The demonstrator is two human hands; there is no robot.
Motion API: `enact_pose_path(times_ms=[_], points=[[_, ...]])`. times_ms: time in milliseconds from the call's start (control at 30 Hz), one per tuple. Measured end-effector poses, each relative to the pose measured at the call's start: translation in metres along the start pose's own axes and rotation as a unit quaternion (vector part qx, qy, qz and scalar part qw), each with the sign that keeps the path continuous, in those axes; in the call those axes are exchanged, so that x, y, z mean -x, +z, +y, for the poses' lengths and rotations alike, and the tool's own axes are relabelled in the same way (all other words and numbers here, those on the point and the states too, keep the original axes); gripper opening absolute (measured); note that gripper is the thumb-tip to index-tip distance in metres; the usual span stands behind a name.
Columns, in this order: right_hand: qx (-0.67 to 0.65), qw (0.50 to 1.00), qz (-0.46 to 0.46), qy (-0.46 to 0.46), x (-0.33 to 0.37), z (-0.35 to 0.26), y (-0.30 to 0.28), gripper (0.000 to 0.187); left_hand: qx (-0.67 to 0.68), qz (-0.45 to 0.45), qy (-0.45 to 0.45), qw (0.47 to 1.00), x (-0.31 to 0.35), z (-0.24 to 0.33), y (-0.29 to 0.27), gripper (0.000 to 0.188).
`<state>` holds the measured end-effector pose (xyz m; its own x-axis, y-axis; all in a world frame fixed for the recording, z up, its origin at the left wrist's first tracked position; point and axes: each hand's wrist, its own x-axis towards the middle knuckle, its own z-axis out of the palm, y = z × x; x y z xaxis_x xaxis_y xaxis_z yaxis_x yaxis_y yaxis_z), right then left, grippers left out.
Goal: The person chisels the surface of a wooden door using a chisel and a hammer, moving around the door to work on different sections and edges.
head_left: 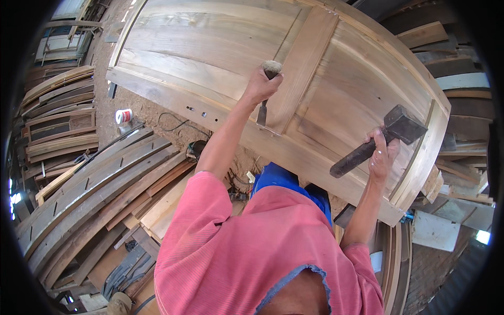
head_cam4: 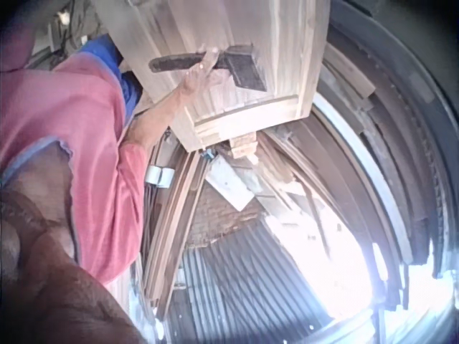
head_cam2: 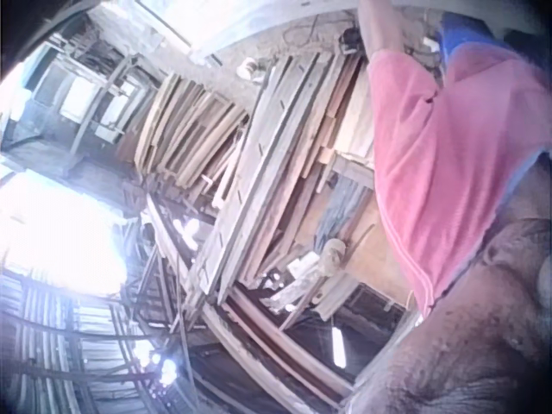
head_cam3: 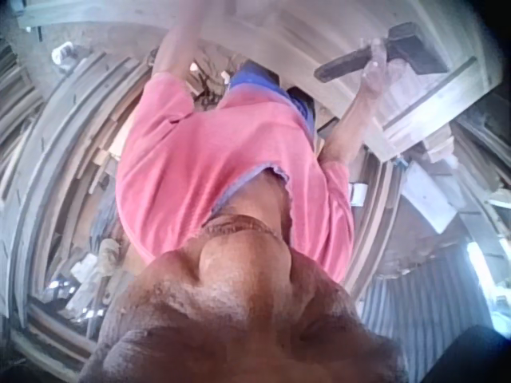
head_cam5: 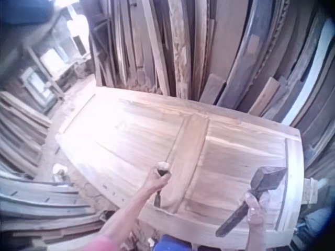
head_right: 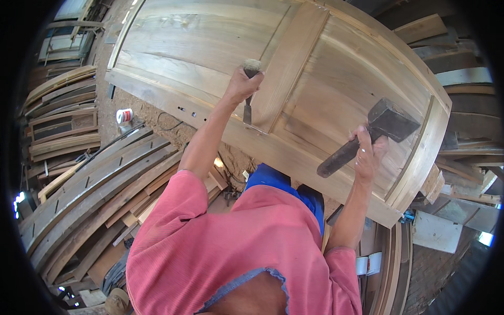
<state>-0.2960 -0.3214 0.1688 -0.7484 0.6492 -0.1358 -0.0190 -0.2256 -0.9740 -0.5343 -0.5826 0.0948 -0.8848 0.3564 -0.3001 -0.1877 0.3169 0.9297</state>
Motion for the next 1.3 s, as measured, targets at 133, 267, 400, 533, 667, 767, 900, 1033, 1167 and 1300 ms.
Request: enact_pose_path(times_ms=[133, 267, 400, 533, 667, 767, 900, 1033, 1167, 1300], points=[[0.02, 0.998, -0.048, 0.032, -0.009, -0.023, 0.043, 0.022, -0.021, -0.043, 0.004, 0.999, -0.014, -0.017, -0.003, 0.018], [0.042, 0.998, -0.045, 0.017, -0.021, -0.029, 0.06, 0.021, -0.039, -0.049, 0.03, 0.998, -0.016, -0.037, -0.003, 0.014], [0.056, 0.998, -0.041, -0.012, -0.046, -0.037, 0.067, 0.02, -0.106, -0.039, 0.031, 0.993, -0.006, -0.033, 0.006, 0.017], [0.034, 0.996, -0.053, -0.066, -0.078, -0.052, 0.082, 0.018, -0.092, 0.02, 0.082, 0.992, 0.005, -0.023, 0.007, 0.021], [0.049, 0.994, -0.056, -0.086, -0.106, -0.05, 0.095, 0.016, -0.088, 0.029, 0.083, 0.992, 0.012, -0.02, 0.002, 0.021], [0.134, 0.989, -0.058, -0.035, -0.121, -0.029, 0.118, 0.018, -0.143, -0.019, 0.101, 0.984, 0.011, -0.034, 0.013, 0.023], [0.53, 0.819, -0.219, -0.012, -0.125, 0.045, 0.117, 0.038, -0.172, -0.025, 0.101, 0.98, 0.002, -0.028, 0.029, 0.025], [0.522, 0.772, -0.359, 0.044, -0.126, 0.045, 0.125, 0.037, -0.161, -0.008, 0.149, 0.976, 0.001, -0.039, 0.029, 0.026], [0.233, 0.951, -0.172, 0.11, -0.148, 0.009, 0.128, 0.02, -0.167, -0.025, 0.091, 0.982, -0.005, -0.046, 0.029, 0.026], [0.161, 0.985, -0.061, 0.022, -0.184, 0.035, 0.132, 0.013, -0.197, -0.043, 0.089, 0.976, -0.004, -0.039, 0.034, 0.025]])
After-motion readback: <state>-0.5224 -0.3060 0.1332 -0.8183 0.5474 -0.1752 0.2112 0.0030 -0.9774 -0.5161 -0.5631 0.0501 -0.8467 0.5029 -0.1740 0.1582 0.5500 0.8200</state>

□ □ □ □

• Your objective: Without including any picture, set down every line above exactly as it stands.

• Solved exercise:
The demonstrator is two human hands; there is no robot.
Motion API: `enact_pose_path(times_ms=[_], points=[[_, ...]])`. times_ms: time in milliseconds from the call's start (control at 30 Hz), one per tuple. Measured end-effector poses, each relative to the pose measured at the call's start: translation in metres along the start pose's own axes and rotation as a unit quaternion (vector part qx, qy, qz and scalar part qw), each with the sign that keeps the path continuous, in those axes; in the call those axes are exchanged, so that x, y, z mean -x, +z, +y, for the poses' lengths and rotations alike, and the tool's own axes are relabelled in the same way (all other words and numbers here, those on the point and the states too, keep the original axes); gripper opening absolute (measured); note that gripper is the thumb-tip to index-tip distance in metres; the usual span stands behind a name.
Columns, in this order: right_hand: qx (-0.67 to 0.65), qw (0.50 to 1.00), qz (-0.46 to 0.46), qy (-0.46 to 0.46), x (-0.33 to 0.37), z (-0.35 to 0.26), y (-0.30 to 0.28), gripper (0.000 to 0.187); left_hand: qx (-0.67 to 0.68), qz (-0.45 to 0.45), qy (-0.45 to 0.45), qw (0.47 to 1.00), x (-0.31 to 0.35), z (-0.24 to 0.33), y (-0.29 to 0.27), gripper (0.000 to 0.188).
`<state>` holds the measured end-effector pose (xyz m; its own x-axis, y-axis; all in a world frame fixed for the recording, z up, its origin at the left wrist's first tracked position; point and axes: each hand's wrist, its own x-axis towards the middle knuckle, its own z-axis out of the palm, y = z × x; x y z xaxis_x xaxis_y xaxis_z yaxis_x yaxis_y yaxis_z), right then left, grippers left out.
Goal: The person chisels the surface of a wooden door using a chisel and a hammer, moving around the door to work on different sections and edges.
head_left: 
head_cam4: 
head_cam2: 
head_cam3: 
head_cam5: 
head_right: 
<state>-0.2960 -0.3214 0.1688 -0.7484 0.6492 -0.1358 -0.0190 -0.2256 -0.9740 -0.5343 -0.5826 0.0948 -0.8848 0.3564 -0.3001 -0.1877 0.3169 0.9297</state>
Motion for the next 1.3 s, as measured, targets at 133, 267, 400, 533, 667, 767, 900, 1033, 1167 and 1300 ms.
Request: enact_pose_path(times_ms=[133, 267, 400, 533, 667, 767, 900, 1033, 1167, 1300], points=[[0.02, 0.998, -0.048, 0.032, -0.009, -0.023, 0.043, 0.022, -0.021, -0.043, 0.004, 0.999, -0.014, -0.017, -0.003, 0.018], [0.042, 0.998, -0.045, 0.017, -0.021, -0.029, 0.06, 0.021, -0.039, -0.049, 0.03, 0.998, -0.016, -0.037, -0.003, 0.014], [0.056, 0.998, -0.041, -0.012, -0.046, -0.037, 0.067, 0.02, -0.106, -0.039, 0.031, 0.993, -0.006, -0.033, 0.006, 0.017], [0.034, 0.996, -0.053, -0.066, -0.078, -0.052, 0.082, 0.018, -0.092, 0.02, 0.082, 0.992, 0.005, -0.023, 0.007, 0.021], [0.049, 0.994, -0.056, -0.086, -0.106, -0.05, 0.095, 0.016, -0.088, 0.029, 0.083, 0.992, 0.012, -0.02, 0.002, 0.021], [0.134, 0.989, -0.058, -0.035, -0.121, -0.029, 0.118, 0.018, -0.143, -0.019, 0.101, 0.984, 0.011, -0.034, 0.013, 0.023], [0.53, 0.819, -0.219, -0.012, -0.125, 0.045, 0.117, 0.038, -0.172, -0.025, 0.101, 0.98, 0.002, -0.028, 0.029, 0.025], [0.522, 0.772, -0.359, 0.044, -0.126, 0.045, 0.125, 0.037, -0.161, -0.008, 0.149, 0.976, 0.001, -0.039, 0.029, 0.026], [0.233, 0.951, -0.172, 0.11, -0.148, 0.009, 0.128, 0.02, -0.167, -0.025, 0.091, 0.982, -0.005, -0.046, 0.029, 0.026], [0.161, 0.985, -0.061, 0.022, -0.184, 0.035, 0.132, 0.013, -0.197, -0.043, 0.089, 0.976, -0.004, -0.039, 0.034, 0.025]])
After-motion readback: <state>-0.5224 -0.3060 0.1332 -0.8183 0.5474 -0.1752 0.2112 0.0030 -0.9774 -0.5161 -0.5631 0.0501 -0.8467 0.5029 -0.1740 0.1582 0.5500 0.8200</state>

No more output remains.